FrankensteinVariorum / TAN-2021

TAN version 2021: customization experiment for the Frankenstein Variorum Project
Other
0 stars 0 forks source link

Generate app and rdgGrp structure from c and u #3

Open ebeshero opened 2 years ago

ebeshero commented 2 years ago

Find where the <c> and <u> collation structure is generated.
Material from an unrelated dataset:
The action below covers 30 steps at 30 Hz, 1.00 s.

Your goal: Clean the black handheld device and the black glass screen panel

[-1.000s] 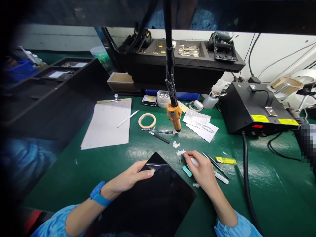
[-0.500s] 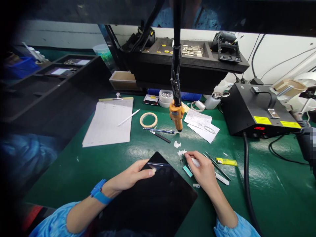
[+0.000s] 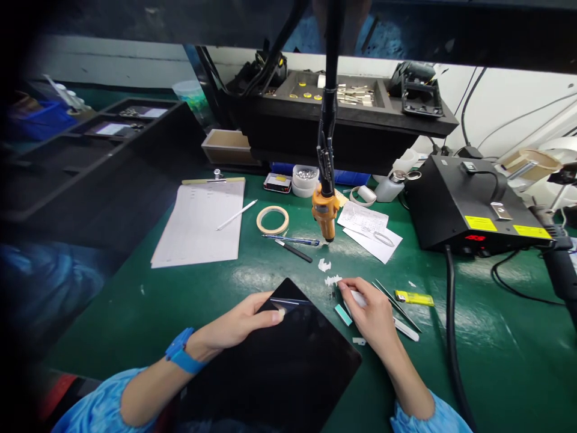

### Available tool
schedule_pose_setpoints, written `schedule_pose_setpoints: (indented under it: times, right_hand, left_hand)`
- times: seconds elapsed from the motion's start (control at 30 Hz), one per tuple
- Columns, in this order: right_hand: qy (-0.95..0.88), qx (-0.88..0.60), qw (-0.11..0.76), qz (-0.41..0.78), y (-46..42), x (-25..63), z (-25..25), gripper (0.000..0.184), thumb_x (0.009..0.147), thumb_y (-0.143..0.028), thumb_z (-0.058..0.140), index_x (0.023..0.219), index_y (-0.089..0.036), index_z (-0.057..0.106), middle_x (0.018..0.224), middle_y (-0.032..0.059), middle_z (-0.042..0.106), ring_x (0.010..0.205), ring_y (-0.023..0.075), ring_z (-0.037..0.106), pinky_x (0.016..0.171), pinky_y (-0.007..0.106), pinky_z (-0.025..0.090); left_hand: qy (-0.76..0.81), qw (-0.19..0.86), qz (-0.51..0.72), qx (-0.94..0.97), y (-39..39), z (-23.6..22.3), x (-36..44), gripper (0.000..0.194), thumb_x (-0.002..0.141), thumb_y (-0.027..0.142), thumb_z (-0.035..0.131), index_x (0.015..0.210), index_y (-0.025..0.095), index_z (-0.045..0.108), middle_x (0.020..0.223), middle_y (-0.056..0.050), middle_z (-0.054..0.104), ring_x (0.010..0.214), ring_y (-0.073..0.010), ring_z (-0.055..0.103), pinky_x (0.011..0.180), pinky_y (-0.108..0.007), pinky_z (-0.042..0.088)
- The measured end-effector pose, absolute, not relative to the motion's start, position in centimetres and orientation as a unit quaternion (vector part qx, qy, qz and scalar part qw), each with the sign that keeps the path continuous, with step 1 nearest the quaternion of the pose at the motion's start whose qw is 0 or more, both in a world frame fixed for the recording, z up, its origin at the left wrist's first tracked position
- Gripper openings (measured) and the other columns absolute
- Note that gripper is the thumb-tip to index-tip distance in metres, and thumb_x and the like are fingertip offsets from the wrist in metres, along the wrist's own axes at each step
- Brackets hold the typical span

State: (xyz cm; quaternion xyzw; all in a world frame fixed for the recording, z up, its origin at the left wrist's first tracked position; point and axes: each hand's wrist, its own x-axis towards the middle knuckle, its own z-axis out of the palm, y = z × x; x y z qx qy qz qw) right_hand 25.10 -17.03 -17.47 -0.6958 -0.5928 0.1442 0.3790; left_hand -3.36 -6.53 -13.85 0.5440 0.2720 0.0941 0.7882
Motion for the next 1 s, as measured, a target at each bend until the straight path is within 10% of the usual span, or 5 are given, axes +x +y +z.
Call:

Can this be modified in the TAN collate source to rename <u> as <rdgGrp, and (crucially) bundle the moments of divergence in <app>? Without this, the <rdgGrp>s are just sibling elements, without an indication of their delta relationship (or the delta is just implied), and they're harder to process. Having to bundle them up after the collation will be more challenging than capturing them as they're formed. Why challenging? Because we cannot always expect just one set of related <u> elements in between each <c>.

@Arithmeticus This is probably the most important question I have now for applying tan collate() in our workflow. Can you help?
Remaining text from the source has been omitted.